- [WHAT YOU NEED TO DO]:
Without including any pictures, give back all of the data exactly.

- [DATA BELOW]:
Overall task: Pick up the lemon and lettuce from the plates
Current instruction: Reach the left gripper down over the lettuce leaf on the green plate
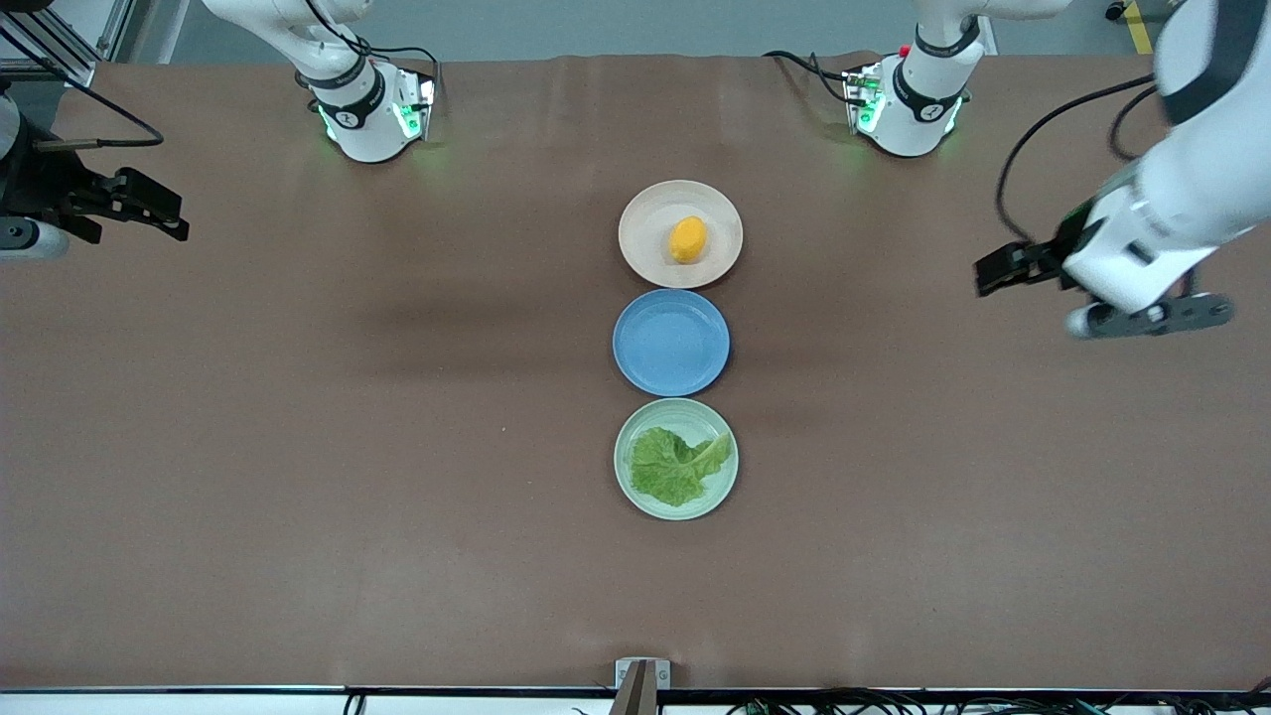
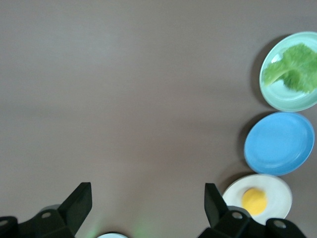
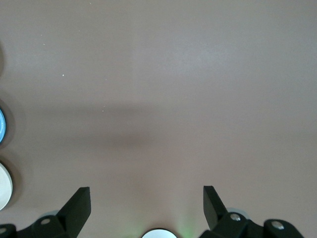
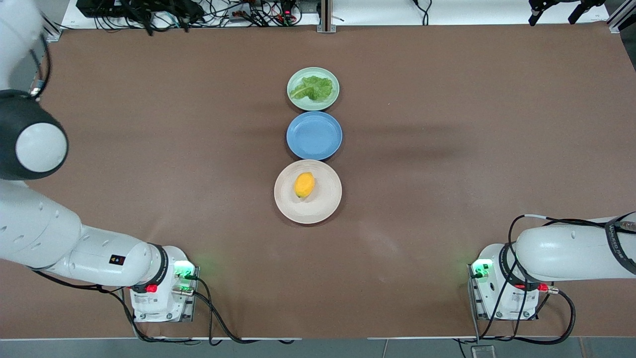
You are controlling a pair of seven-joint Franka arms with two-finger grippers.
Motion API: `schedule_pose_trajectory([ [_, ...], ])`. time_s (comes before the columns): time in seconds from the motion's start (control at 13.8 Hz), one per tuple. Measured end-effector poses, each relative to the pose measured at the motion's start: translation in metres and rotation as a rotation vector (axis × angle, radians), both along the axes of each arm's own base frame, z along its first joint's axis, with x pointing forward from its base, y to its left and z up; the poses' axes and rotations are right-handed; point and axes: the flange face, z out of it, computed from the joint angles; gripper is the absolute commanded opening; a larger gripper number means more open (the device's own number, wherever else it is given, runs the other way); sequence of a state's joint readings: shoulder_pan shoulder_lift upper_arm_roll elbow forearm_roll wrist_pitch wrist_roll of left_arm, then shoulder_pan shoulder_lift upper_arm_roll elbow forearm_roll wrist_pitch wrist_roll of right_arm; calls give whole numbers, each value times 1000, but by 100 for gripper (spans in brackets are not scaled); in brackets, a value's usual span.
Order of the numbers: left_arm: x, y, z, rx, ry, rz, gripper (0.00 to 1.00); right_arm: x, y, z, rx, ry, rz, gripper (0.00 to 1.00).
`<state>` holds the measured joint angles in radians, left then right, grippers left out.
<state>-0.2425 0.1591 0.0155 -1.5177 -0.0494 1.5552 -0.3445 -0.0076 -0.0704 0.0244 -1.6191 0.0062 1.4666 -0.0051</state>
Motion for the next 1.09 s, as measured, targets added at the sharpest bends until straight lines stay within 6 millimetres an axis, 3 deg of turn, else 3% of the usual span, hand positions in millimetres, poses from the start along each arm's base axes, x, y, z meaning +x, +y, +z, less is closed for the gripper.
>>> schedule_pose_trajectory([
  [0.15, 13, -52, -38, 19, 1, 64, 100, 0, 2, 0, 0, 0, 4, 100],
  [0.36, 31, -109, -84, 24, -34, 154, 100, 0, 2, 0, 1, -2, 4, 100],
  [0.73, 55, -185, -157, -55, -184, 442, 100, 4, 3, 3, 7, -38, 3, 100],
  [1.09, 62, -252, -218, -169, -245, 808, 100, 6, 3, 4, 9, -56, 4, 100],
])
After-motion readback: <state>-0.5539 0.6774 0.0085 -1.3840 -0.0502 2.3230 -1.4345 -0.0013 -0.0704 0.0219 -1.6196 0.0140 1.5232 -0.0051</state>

- [SOLUTION TO THIS EXERCISE]:
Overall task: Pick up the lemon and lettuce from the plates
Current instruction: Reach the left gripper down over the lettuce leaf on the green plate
You are controlling a pair of seven-joint Franka arms with two-finger grippers.
Motion API: `schedule_pose_trajectory([ [_, ...], ])`. time_s (comes before the columns): time in seconds from the motion's start (control at 13.8 Hz), one per tuple. Measured end-effector poses, each relative to the pose measured at the motion's start: translation in metres and rotation as a rotation vector (axis × angle, radians), both along the axes of each arm's own base frame, z along its first joint's axis, with x pointing forward from its base, y to its left and z up; the poses' axes and rotations are right-handed; point and axes: the flange face, z out of it, computed from the joint angles; gripper is the absolute commanded opening; a larger gripper number means more open (the device's own number, wherever else it is given, runs the other way); sequence of a state's joint readings: shoulder_pan shoulder_lift upper_arm_roll elbow forearm_roll wrist_pitch wrist_roll of left_arm, then shoulder_pan shoulder_lift upper_arm_roll elbow forearm_roll wrist_pitch wrist_roll of right_arm; calls give whole numbers, each value times 1000, but by 100 for gripper (spans in brackets are not scaled); in brackets, a value's usual span.
Order of the numbers: left_arm: x, y, z, rx, ry, rz, gripper (0.00 to 1.00); right_arm: x, y, z, rx, ry, rz, gripper (0.00 to 1.00).
`<state>` holds the measured joint angles in radians, left then right, grippers left out.
<state>-0.2425 0.1591 0.0155 -1.5177 -0.0494 1.5552 -0.3445 -0.0076 -0.0704 0.0244 -1.6191 0.0062 1.4666 -0.0051</state>
Motion for the next 1.09 s, as measured, targets added at the sharpest bends until straight lines stay within 6 millimetres an axis, 3 deg of turn, else 3% of the usual span, hand positions in millimetres, poses from the start along each arm's base axes, x, y, z meaning +x, +y, +z, less is closed for the gripper.
>>> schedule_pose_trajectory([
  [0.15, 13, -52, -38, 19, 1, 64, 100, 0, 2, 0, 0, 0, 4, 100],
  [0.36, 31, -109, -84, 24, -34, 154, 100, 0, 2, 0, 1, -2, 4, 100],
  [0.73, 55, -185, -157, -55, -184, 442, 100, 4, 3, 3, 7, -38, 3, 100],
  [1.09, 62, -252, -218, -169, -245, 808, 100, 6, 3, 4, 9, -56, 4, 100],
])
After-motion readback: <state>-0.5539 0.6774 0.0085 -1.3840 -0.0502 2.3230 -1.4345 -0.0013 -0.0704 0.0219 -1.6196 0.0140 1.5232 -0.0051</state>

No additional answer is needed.